Elements of communication strategy

First off, I would hope that every brand has the discipline to do an advertising strategy that should answer the following six key questions.

  1. Who Do We want to sell to?  (target)
  2. What are we selling?  (benefit)
  3. Why should they believe us?  (RTB)
  4. What Do We want the Advertising to do?  (Strategy)
  5. What do Want people to do?  (Response)
  6. What do we want people to feel?   (Brand Equity)

Once you have these six questions answered you should be able to populate and come to a main creative brief.  To read more about writing a full creative brief follow this link:  How to Write an Effective Creative Brief


Back when we only did TV and a secondary medium it was easier. We’d spend months on a brief and months ago making the TV ads. The brief was approved everywhere, right up to the VP or President level. But now the problem is when you’re running around like  a chicken with its head chopped off, you decide to wing it over the phone with no brief. It’s only a Facebook page, a digital display ad going down the side of the weather network or some twitter campaign Who needs a brief.

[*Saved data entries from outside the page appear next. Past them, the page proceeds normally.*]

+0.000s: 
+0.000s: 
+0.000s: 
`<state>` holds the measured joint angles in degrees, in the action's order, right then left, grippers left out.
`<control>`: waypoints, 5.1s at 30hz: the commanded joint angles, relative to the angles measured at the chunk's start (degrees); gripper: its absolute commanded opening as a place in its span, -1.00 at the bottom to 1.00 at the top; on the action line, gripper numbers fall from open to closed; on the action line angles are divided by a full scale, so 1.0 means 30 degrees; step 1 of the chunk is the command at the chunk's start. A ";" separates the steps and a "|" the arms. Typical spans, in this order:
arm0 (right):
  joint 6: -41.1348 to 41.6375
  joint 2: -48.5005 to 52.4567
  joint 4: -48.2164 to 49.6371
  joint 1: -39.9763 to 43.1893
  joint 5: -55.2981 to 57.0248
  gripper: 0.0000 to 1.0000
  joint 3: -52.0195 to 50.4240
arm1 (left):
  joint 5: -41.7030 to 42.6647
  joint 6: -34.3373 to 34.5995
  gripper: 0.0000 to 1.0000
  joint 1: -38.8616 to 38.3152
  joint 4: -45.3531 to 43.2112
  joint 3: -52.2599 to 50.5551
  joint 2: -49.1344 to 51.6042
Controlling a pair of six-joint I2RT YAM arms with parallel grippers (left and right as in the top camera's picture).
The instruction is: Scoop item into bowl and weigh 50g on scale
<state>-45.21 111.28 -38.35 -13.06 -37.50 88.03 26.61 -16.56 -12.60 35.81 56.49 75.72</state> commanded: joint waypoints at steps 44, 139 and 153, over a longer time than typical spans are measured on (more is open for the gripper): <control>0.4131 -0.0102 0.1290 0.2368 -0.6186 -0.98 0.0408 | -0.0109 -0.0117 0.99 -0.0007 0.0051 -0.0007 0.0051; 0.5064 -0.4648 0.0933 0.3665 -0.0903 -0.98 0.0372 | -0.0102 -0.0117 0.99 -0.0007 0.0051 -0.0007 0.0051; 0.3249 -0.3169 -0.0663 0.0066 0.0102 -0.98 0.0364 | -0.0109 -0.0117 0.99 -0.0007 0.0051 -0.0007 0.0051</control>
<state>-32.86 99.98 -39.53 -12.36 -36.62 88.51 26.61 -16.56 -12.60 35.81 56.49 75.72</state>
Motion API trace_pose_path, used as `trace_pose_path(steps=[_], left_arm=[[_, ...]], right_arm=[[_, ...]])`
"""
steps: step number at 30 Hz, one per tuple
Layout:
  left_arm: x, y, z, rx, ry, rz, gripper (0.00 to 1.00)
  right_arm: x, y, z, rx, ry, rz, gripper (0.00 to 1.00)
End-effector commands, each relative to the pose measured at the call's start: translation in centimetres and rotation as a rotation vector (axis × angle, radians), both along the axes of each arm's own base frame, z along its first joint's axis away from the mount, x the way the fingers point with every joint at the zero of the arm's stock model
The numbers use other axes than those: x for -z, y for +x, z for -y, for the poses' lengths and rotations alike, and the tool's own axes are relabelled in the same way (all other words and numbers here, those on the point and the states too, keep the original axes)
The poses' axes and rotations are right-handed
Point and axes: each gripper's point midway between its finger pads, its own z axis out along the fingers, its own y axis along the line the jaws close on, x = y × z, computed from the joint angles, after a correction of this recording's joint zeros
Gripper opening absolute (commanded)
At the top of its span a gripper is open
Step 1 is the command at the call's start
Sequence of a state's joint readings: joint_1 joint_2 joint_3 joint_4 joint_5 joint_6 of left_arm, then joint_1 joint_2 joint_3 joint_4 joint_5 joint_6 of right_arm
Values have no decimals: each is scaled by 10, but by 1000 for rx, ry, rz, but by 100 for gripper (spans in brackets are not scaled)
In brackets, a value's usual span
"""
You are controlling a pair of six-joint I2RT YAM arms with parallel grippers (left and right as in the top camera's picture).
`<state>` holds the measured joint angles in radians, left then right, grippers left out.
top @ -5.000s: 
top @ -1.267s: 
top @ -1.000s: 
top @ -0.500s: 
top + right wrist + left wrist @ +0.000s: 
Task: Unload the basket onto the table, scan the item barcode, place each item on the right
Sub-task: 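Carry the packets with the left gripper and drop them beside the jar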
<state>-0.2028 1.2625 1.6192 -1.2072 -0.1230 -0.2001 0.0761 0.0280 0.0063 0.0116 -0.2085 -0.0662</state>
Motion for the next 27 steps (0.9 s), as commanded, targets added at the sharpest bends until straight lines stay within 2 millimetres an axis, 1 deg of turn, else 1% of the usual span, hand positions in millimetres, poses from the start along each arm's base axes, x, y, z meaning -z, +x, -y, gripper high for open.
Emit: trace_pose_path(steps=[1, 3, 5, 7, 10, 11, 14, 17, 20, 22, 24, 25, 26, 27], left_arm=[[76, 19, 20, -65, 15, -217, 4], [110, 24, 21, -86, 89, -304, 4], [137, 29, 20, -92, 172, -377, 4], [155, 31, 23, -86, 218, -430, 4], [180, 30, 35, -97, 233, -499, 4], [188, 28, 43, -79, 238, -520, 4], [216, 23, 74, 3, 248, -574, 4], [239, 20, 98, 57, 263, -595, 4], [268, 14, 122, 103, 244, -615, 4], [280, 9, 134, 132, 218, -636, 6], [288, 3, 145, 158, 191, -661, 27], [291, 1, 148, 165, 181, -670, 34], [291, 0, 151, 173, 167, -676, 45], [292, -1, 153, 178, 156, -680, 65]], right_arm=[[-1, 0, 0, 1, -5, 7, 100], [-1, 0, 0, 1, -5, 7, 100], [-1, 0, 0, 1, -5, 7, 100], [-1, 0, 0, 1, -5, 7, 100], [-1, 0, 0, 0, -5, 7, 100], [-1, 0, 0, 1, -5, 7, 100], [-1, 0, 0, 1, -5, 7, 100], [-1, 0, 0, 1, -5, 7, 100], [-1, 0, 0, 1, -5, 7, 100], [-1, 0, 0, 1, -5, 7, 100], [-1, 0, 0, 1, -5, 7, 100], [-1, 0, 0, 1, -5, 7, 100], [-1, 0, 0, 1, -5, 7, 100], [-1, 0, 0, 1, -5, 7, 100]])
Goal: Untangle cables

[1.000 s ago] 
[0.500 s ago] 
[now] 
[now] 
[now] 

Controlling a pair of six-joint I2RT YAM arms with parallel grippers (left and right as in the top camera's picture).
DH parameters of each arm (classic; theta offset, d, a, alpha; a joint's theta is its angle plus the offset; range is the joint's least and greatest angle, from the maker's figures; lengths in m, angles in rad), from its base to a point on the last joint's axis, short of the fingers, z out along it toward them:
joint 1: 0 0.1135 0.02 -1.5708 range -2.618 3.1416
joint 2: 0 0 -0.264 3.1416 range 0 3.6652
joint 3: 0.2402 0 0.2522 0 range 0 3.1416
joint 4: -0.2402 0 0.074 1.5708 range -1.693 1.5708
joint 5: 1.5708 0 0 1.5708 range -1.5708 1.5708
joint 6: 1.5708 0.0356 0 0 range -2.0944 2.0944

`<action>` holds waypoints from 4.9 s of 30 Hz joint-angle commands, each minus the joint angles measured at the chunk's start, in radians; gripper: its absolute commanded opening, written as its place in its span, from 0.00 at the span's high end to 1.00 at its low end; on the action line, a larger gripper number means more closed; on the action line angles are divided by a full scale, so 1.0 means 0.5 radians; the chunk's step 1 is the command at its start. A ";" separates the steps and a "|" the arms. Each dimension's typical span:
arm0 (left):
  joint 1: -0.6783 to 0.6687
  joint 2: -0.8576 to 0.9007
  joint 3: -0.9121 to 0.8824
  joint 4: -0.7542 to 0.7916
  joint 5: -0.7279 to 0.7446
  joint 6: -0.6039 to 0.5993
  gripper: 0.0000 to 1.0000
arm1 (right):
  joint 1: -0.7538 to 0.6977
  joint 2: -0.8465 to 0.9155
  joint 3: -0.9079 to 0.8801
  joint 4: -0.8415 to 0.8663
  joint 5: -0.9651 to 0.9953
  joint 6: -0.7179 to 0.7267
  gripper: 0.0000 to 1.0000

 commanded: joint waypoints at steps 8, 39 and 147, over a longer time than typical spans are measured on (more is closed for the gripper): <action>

If I could recommend anything to do with communication: ALWAYS HAVE A BRIEF.

The Mini Creative Brief

Focusing on the most important elements of the brief, you must have:

  • Objective: What do we hope to accomplish, what part of the brand strategy will this program.   Focus on only one objective.  
  • Target:  Who is the intended target audience we want to move to take action against the objective?  Keep it a very tight definition.  
  • Insight:  What is the one thing we know about the consumer that will impact this program.   For this mini brief, only put the most relevant insight to help frame the consumer.  
  • Desired Response: What do we want consumers to think, feel or do?   Only pick one of these.  
  • Stimulus:  What’s the most powerful thing you can say to get the response you want.


Going too fast sometimes takes too Long

If you choose to do it over the phone, you’re relying on the Account Manager to explain it to the creative team. Days later when they come back with the options, how would you remember what you wanted.  If you have a well-written communications plan, this Mini Brief should take you anywhere from 30-60 minutes to write this. The Mini Brief will keep your own management team aligned to your intentions, as well as give a very focused ASK to the creative team.   When you need to gain approval for the creative, you’ll be able to better sell it in with Mini Brief providing the context.  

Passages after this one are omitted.